Return, in their exact form, the lines that lie between the start of the data below and the line containing "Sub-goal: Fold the", with both ends included.
== Segment start ==
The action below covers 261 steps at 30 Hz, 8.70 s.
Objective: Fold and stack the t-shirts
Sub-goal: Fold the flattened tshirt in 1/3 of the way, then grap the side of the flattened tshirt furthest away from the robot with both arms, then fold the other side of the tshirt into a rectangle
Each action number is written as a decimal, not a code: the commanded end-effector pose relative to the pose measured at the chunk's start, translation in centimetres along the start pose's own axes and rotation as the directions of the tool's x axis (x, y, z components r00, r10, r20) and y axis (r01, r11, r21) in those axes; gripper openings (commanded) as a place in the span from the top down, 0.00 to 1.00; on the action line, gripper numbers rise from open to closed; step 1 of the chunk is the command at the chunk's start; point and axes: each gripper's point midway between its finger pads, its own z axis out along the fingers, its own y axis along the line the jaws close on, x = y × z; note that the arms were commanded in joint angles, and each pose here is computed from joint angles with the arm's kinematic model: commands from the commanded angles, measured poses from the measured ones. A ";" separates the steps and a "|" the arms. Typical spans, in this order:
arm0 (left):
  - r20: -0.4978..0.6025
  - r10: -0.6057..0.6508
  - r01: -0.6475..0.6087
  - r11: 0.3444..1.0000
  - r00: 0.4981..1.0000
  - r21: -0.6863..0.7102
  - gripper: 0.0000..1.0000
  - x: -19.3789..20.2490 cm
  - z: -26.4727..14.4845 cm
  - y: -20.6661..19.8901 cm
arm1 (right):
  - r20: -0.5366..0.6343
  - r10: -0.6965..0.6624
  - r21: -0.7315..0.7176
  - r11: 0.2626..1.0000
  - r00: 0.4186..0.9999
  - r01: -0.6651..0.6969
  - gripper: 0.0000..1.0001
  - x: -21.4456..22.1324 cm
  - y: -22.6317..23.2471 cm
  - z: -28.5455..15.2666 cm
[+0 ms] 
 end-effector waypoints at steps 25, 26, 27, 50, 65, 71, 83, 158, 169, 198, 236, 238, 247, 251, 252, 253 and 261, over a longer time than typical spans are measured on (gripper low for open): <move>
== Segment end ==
** FINAL ANSWER **
The action below covers 261 steps at 30 Hz, 8.70 s.
Objective: Fold and stack the t-shirts
Sub-goal: Fold the flattened tshirt in 1/3 of the way, then grap the side of the flattened tshirt furthest away from the robot with both arms, then fold the other side of the tshirt into a rectangle

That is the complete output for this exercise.